Sen. John McCain, meanwhile, is saying the GOP ought to quit talking about abortion rights during their campaigns, because that only gets them in trouble (Rep. Todd Akin, Richard Mourdock, anyone?).
Here are the highlights:
Sen. Saxby Chambliss, R-Georgia: “I care more about my country than I do about a 20-year-old pledge. . . If we do it [Grover Norquist's] way, then we’ll continue in debt, and I just have a disagreement with him about that . . . But I don’t worry about that because I care too much about my country. I care a lot more about it than I do Grover Norquist.”
Rep. Peter King, R-New York: “I agree entirely with Saxby Chambliss. A pledge you signed 20 years ago, 18 years ago, is for that Congress. For instance, if I were in Congress in 1941, I would have signed a declaration of war against Japan. I’m not going to attack Japan today. The world has changed, and the economic situation is different.”
Sen.

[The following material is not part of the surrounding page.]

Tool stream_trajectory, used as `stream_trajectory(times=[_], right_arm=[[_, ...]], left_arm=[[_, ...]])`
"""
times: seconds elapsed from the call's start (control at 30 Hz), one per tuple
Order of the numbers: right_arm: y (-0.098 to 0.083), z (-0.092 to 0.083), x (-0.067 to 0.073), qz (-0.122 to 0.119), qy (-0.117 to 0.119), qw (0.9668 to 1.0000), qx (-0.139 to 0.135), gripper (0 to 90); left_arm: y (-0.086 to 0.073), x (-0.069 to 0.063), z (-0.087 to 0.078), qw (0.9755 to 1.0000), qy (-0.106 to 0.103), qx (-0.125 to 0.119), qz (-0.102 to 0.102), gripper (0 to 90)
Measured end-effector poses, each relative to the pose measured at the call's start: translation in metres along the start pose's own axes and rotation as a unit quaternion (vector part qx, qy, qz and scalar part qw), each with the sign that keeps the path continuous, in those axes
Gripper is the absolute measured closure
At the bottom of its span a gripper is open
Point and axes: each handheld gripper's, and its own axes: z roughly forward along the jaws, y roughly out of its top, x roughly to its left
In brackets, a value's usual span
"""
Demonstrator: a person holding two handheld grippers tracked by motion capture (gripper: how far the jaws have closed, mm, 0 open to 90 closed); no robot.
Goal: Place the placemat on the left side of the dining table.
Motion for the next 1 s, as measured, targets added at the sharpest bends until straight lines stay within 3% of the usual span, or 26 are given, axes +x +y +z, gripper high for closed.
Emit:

Lindsey Graham, R-South Carolina: ““I love being a senator and I want to be a senator that matters for the state of South Carolina and the country,” Graham replied. “When you’re $16 trillion in debt, the only pledge we should be making to each other is to avoid becoming Greece. And Republicans should put revenue on the table. We’re this far in debt, we don’t generate enough revenue.” (He wants to do it by capping deductions, though, not raising tax rates).
Sen. John McCain, R-Arizona: “As far as young women are concerned, absolutely, I don’t think anybody like me — I can state my position on abortion, but, other than that, leave the issue alone, when we are in the kind of economic situation and, frankly, national security situation we’re in. . .I would allow people to have those opinions … I’m proud of my pro-life position and record and if someone disagrees with me, I respect your views.”
Sen. Bob Corker, R-Tennessee: “I’m not obligated on [Norquist's] pledge. I made Tennesseans aware I was just elected that the only thing I’m honoring is the oath I take when I’m sworn in this January.”